Rudy beranggapan senada. Karena itu, dia sengaja membuat Yayasan Kasih Ismuwardhanie. Yayasan tersebut bergerak dalam bidang pendampingan pasien kanker. "Yayasan itu didirikan pada November 2003. Saya sengaja memberi nama sesuai nama istri karena yayasan itu untuk menghormati dia," jelasnya.
Beragam hal dilakukan yayasan tersebut. Di antaranya, sosialisasi mengenai pengobatan paliatif ke kelompok-kelompok masyarakat terkecil.
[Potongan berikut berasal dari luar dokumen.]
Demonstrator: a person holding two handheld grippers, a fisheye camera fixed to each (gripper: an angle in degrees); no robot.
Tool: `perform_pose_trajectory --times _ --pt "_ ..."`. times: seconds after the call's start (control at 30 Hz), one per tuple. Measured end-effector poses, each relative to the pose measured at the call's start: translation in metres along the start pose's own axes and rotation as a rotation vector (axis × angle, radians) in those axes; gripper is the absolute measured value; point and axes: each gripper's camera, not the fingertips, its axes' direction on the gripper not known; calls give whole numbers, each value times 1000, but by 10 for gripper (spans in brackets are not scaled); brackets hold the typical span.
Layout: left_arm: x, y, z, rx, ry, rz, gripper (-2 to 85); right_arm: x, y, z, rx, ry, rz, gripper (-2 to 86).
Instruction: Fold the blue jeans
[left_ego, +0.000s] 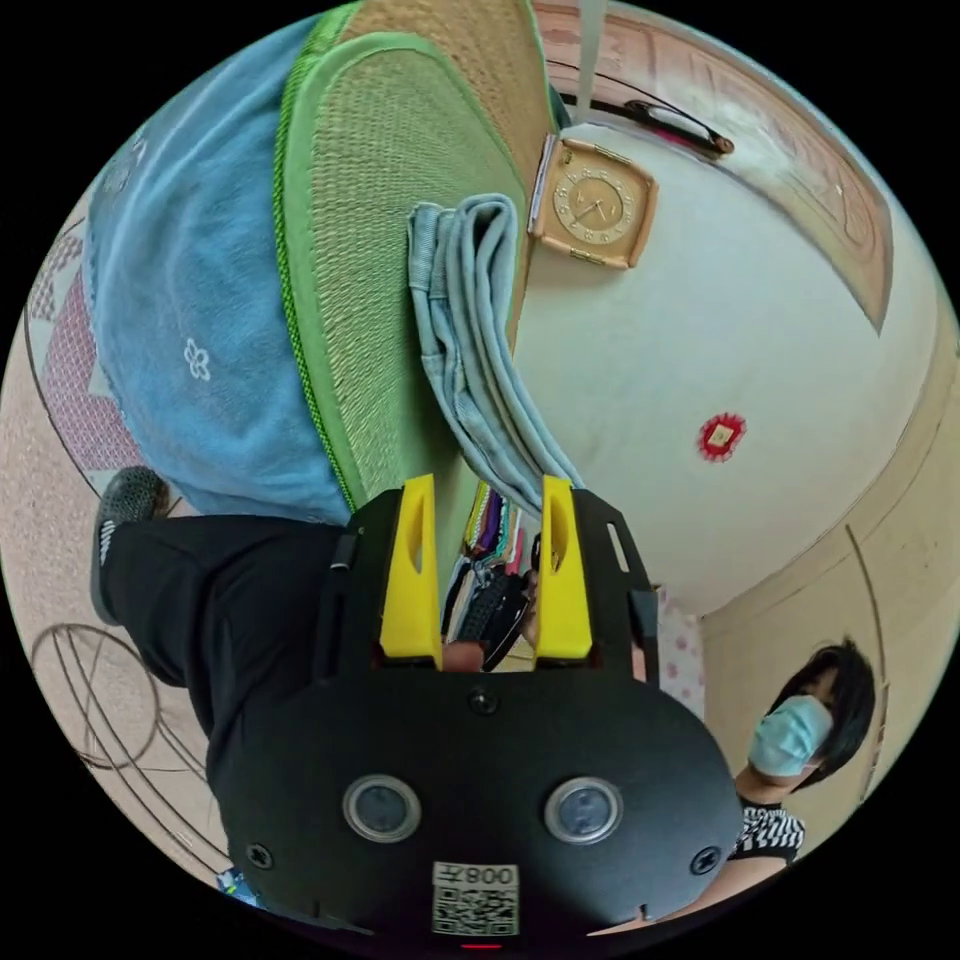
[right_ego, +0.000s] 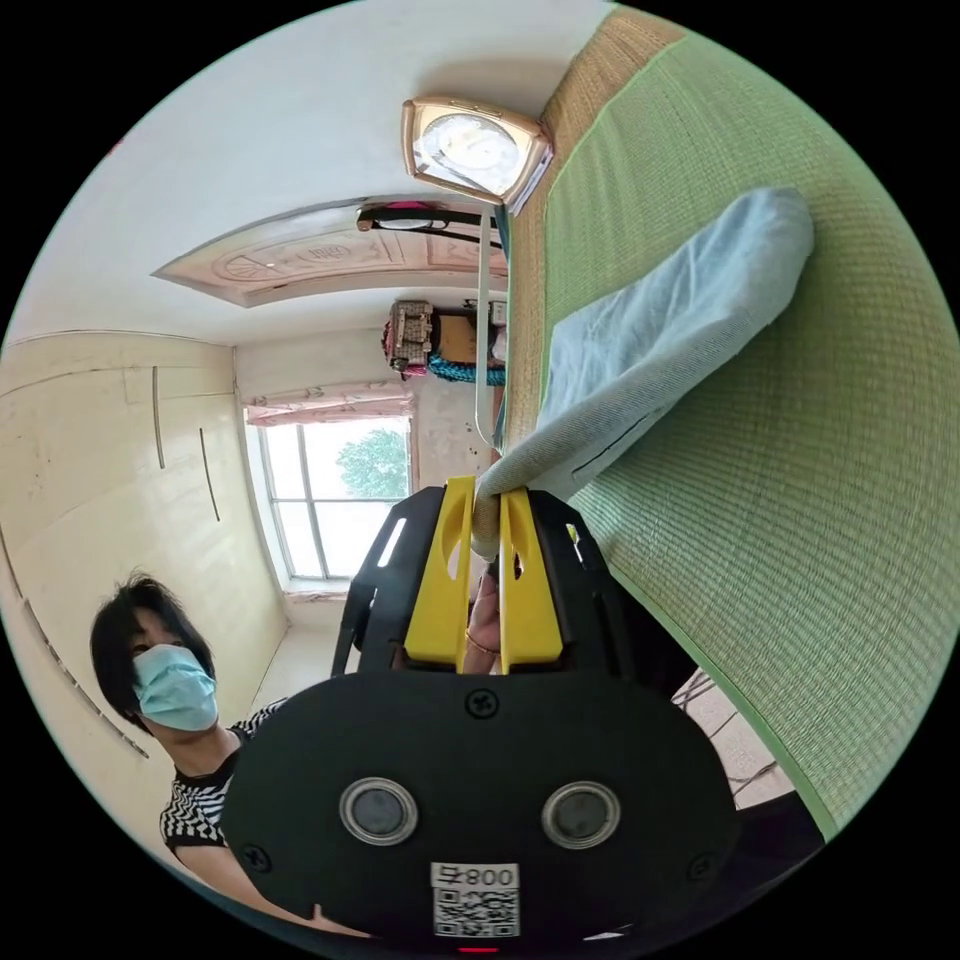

Misalnya, di pengajian atau pertemuan di gereja. "Kami juga mengadakan program peminjaman alat bantu bagi pasien kanker," ujar Rudy.
Alat bantu tersebut, antara lain, kursi roda dan toilet khusus penderita kanker yang kondisinya sudah tak berdaya. "Mimpi saya yang belum terwujud adalah membuat hospice, ruang rawat inap bagi pasien kanker. Mimpi itu pernah saya utarakan kepada Wali Kota Bambang D.H. selaku pelindung yayasan. Meski mendukung, belum ada realisasinya," katanya.